### [WORK REQUIRED]
Pick out the lines below with "body" and list them.

### [DATASET RECORDS]
***

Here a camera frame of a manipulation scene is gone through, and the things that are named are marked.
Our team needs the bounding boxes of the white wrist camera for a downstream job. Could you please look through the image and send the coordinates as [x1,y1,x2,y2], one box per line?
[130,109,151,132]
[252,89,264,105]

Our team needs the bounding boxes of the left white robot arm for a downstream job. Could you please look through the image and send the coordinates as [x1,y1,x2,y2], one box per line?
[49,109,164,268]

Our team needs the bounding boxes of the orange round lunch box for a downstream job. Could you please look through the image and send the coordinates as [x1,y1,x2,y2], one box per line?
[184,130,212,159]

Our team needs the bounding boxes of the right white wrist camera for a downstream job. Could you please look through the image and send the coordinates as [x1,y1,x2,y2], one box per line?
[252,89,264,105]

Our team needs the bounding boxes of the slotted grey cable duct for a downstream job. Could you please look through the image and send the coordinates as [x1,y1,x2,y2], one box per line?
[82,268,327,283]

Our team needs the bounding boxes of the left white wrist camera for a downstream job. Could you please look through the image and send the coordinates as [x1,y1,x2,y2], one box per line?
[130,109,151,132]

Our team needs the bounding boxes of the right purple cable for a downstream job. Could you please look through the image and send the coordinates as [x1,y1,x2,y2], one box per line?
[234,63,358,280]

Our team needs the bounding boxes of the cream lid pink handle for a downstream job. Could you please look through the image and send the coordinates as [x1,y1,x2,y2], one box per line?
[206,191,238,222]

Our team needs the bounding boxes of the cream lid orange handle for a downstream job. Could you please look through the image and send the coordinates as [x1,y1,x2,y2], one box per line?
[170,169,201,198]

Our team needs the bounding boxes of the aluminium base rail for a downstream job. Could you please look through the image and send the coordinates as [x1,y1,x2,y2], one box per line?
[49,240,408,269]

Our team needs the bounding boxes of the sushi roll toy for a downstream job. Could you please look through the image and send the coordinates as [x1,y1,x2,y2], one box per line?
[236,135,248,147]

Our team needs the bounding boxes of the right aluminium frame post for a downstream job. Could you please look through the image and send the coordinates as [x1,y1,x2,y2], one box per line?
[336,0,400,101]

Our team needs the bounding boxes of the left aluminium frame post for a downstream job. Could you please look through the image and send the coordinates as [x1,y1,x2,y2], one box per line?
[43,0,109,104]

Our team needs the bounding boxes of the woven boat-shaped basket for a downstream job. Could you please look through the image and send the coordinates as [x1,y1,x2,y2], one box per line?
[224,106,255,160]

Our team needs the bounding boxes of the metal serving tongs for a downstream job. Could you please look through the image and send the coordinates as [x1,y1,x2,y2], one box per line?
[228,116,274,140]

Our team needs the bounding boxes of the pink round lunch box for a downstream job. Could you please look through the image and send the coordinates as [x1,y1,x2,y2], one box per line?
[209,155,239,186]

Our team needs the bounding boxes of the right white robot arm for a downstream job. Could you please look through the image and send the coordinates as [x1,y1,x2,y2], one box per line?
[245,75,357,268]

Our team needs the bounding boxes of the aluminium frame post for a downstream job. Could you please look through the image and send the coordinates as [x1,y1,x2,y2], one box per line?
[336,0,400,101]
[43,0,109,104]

***

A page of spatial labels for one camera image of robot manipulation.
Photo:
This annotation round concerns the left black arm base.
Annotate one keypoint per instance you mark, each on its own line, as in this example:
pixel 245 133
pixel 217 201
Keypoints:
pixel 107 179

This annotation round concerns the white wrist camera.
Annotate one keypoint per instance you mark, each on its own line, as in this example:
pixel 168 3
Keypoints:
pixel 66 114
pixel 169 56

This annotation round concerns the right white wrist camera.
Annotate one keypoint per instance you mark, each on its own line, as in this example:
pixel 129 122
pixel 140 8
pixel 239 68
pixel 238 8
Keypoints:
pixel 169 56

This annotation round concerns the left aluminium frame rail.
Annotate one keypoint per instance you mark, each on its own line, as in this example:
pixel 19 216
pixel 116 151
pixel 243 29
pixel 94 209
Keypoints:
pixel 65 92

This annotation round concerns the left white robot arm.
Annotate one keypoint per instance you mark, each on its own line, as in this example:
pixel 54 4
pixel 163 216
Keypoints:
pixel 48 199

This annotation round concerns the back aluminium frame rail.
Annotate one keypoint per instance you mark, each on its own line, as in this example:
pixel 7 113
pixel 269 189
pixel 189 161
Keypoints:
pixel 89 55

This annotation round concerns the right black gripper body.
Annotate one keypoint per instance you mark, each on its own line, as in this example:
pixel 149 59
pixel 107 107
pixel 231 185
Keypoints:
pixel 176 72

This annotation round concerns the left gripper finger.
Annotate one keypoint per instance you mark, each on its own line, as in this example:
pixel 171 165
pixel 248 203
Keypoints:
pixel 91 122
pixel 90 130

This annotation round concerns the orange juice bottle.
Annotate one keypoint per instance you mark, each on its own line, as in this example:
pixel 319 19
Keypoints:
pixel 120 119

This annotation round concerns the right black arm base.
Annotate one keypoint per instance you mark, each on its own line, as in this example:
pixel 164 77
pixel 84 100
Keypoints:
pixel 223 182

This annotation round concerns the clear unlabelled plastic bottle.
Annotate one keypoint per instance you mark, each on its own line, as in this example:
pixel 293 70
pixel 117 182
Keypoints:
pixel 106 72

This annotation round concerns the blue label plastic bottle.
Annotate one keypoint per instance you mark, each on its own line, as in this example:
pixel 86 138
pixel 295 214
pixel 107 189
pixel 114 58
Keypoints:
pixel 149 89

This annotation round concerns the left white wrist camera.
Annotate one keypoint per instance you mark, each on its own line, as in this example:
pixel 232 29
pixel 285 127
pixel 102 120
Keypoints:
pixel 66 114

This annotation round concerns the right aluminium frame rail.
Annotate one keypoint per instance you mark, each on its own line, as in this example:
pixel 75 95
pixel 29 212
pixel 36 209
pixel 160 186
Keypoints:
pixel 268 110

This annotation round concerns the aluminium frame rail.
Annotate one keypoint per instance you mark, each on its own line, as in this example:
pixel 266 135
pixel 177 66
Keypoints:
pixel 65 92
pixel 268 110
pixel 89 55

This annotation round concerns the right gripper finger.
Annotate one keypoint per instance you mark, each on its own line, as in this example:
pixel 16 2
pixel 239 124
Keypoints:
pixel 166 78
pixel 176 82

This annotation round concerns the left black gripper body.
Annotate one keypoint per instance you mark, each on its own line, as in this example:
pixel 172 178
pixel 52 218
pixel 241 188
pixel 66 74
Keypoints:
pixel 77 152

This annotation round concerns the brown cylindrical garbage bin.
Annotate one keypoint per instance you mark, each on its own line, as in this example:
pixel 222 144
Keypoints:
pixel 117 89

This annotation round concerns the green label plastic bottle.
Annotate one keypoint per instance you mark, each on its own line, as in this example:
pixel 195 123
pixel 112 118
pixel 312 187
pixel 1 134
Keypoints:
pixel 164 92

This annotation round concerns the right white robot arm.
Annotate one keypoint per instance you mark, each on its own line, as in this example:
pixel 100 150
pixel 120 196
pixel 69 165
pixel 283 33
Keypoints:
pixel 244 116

***

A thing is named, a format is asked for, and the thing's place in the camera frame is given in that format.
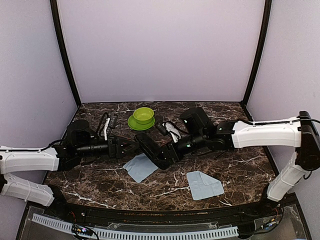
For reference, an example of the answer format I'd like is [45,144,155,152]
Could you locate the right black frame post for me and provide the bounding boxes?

***

### [EXERCISE ANSWER]
This annotation round concerns the right black gripper body.
This annotation round concerns the left black gripper body.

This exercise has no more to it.